Chinese education pushes the young in directions that serve the party and the state. Youth are trained to be skilled laborers ready to endure hard work and brutal competition. Such political indoctrination is taught side by side with math and science. American education is supposed to be about opening minds but appears not to fill them with much. Worse, young Americans are not prepared for the demands of being an adult.
This phenomenon started in higher education. For years attending American universities, I have been disturbed to watch colleges fabricate “anxiety” and “depression” in students who are not mentally ill. Administrators have used grossly exaggerated terms such as “trauma,” and melodramatic expressions such as “I cannot begin to imagine what you have suffered,” to turn into a catastrophe what is best described as disappointment. This creates a culture of victimization.

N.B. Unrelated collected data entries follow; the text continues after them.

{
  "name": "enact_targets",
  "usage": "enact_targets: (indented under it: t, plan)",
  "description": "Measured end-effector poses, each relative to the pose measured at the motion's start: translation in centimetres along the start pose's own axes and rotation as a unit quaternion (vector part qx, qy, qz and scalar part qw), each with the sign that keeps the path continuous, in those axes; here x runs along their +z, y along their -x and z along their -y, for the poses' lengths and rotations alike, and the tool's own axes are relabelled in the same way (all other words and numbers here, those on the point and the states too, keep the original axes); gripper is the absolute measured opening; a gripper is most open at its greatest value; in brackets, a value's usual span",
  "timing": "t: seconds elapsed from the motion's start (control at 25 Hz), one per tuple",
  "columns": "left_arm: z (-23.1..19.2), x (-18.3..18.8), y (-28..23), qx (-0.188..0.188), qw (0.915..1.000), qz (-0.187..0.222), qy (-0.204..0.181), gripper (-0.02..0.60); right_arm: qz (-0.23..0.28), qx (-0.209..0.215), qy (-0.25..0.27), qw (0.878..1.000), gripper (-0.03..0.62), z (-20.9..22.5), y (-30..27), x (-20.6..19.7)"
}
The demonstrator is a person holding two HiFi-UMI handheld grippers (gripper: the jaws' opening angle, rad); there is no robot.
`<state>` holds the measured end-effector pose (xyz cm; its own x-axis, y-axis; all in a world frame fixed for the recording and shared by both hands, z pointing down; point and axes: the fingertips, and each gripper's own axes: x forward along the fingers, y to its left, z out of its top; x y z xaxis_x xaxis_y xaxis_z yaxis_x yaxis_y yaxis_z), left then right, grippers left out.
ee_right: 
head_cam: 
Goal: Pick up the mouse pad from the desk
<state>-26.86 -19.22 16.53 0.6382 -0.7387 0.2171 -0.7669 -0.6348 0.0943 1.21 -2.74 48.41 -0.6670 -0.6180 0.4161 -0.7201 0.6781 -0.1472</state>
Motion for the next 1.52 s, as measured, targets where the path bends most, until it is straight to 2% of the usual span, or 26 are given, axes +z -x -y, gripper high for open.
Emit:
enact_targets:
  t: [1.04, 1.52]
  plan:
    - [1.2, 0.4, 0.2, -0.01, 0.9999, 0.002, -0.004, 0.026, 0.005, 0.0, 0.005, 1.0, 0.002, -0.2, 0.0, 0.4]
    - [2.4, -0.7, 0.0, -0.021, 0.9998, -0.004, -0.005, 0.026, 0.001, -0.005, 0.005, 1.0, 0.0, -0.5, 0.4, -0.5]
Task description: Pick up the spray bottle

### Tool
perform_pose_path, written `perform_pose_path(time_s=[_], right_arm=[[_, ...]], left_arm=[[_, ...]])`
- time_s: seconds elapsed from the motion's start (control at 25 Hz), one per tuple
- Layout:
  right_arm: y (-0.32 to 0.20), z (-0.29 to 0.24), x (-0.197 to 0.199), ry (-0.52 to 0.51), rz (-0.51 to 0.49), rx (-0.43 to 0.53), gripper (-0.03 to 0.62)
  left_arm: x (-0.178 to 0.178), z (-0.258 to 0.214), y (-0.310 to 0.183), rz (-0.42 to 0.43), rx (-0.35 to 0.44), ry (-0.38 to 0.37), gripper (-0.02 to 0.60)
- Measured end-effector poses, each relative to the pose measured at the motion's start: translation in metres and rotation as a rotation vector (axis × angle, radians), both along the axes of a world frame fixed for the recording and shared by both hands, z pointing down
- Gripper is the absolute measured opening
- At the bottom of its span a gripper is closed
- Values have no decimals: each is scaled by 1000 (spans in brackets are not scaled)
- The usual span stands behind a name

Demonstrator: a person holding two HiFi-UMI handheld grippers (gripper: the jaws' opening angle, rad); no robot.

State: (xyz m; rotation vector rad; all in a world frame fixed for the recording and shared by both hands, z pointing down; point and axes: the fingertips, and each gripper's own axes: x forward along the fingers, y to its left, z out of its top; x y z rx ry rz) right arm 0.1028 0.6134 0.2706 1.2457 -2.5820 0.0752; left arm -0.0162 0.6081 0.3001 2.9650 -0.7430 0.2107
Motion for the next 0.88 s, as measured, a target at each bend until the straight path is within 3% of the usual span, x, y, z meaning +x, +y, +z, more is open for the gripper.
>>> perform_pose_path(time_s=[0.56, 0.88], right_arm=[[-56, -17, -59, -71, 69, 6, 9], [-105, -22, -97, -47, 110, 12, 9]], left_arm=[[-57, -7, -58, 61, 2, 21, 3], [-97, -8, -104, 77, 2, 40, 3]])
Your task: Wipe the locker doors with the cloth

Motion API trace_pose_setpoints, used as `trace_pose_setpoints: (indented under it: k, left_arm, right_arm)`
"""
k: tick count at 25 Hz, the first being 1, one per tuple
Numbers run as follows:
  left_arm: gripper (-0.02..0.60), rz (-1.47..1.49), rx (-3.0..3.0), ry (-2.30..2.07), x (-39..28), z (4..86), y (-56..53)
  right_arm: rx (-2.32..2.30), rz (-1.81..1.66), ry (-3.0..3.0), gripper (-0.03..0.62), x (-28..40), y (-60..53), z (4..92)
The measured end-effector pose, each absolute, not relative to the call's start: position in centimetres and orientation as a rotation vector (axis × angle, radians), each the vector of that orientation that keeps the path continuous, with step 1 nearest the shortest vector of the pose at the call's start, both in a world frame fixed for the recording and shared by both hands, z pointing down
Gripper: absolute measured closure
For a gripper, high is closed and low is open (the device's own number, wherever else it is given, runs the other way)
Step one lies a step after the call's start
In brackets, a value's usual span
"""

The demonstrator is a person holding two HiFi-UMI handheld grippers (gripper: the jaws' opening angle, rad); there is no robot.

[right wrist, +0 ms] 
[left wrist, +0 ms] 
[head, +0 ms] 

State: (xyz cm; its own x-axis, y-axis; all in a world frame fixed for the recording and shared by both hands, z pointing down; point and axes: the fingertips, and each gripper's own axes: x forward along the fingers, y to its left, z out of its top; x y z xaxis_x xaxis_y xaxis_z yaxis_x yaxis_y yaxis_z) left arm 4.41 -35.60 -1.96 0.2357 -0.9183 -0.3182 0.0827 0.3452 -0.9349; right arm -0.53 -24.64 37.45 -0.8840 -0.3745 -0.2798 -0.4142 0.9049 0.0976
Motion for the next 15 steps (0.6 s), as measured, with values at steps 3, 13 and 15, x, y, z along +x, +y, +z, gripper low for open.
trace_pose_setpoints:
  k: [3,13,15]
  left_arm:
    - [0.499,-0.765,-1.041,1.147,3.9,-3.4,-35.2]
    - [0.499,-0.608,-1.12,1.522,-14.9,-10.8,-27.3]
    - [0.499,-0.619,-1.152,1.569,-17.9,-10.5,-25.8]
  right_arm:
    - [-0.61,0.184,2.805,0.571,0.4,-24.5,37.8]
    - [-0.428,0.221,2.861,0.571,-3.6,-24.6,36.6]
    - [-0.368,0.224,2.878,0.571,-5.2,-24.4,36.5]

The absurdity peaked after the election of Donald Trump in 2016. Students from elite universities claimed existential despair, finding comfort in cocoa, coloring books and therapy dogs. Classes were canceled and exams postponed, all in the name of soothing 20-somethings who need to be learning how to adapt to reality as adults.
Chinese citizens enjoy mocking the Western “snowflakes.” Less amusing is what this trend means for the U.S. as China no longer hides its enmity for America.